What this task involves –
Show, in full, each line of the data that contains "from".

Given material –
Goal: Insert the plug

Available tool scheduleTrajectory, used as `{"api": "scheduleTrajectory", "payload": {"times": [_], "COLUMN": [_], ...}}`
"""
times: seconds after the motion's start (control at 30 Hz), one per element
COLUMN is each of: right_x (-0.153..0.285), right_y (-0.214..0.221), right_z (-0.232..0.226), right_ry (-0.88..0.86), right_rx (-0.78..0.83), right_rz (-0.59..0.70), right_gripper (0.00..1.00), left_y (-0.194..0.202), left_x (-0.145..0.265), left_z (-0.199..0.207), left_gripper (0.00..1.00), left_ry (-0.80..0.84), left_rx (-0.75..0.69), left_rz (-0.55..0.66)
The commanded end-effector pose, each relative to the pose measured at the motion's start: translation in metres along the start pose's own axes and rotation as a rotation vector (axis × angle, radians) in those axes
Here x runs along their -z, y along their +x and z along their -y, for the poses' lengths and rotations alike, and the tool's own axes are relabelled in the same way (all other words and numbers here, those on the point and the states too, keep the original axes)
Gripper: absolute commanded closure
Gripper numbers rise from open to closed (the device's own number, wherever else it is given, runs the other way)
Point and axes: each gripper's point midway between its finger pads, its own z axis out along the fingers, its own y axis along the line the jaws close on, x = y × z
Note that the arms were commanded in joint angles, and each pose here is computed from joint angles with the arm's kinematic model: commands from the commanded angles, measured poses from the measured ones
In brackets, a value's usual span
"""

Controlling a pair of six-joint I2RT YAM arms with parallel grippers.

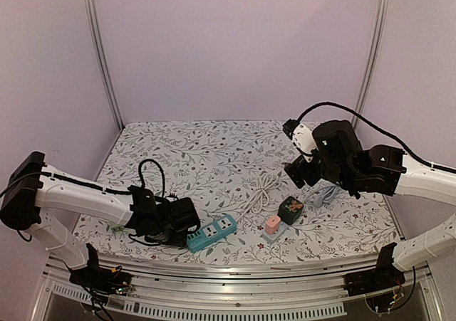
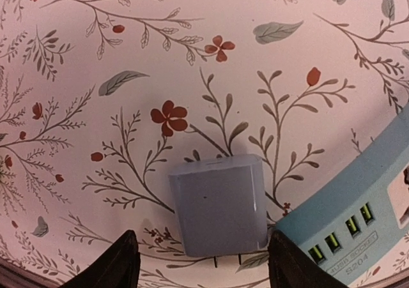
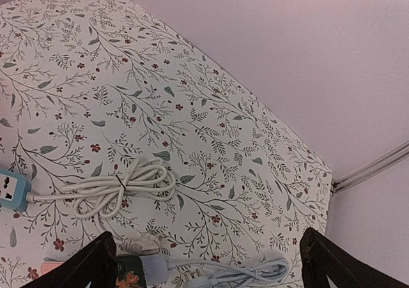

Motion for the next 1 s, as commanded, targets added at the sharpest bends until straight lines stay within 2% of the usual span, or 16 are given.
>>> {"api": "scheduleTrajectory", "payload": {"times": [0.0, 0.17, 0.33, 0.53, 0.67, 0.77, 0.9, 0.97], "right_x": [-0.001, -0.005, -0.004, -0.005, -0.006, -0.006, -0.006, -0.006], "right_y": [-0.005, -0.004, -0.004, -0.003, -0.002, -0.002, -0.003, -0.002], "right_z": [0.000, -0.004, -0.005, -0.006, -0.006, -0.006, -0.007, -0.007], "right_ry": [-0.009, -0.017, -0.021, -0.023, -0.024, -0.025, -0.026, -0.027], "right_rx": [-0.015, -0.004, -0.005, -0.004, -0.002, -0.001, -0.004, -0.008], "right_rz": [-0.005, -0.018, -0.020, -0.024, -0.028, -0.029, -0.027, -0.029], "right_gripper": [0.01, 0.01, 0.01, 0.01, 0.01, 0.01, 0.01, 0.01], "left_y": [-0.002, -0.002, -0.001, 0.001, 0.003, 0.004, 0.002, -0.003], "left_x": [-0.010, -0.015, -0.019, -0.024, -0.028, -0.030, -0.029, -0.024], "left_z": [0.003, 0.004, 0.003, 0.005, 0.006, 0.006, 0.004, 0.002], "left_gripper": [0.32, 0.34, 0.41, 0.42, 0.47, 0.57, 0.78, 0.84], "left_ry": [-0.006, -0.009, -0.020, -0.021, -0.023, -0.025, -0.030, -0.031], "left_rx": [0.023, 0.019, 0.023, 0.023, 0.027, 0.034, 0.029, 0.022], "left_rz": [0.008, 0.007, 0.003, -0.002, -0.004, -0.007, 0.007, 0.036]}}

Your response –
Gripper numbers rise from open to closed (the device's own number, wherever else it is given, runs the other way)
Note that the arms were commanded in joint angles, and each pose here is computed from joint angles with the arm's kinematic model: commands from the commanded angles, measured poses from the measured ones

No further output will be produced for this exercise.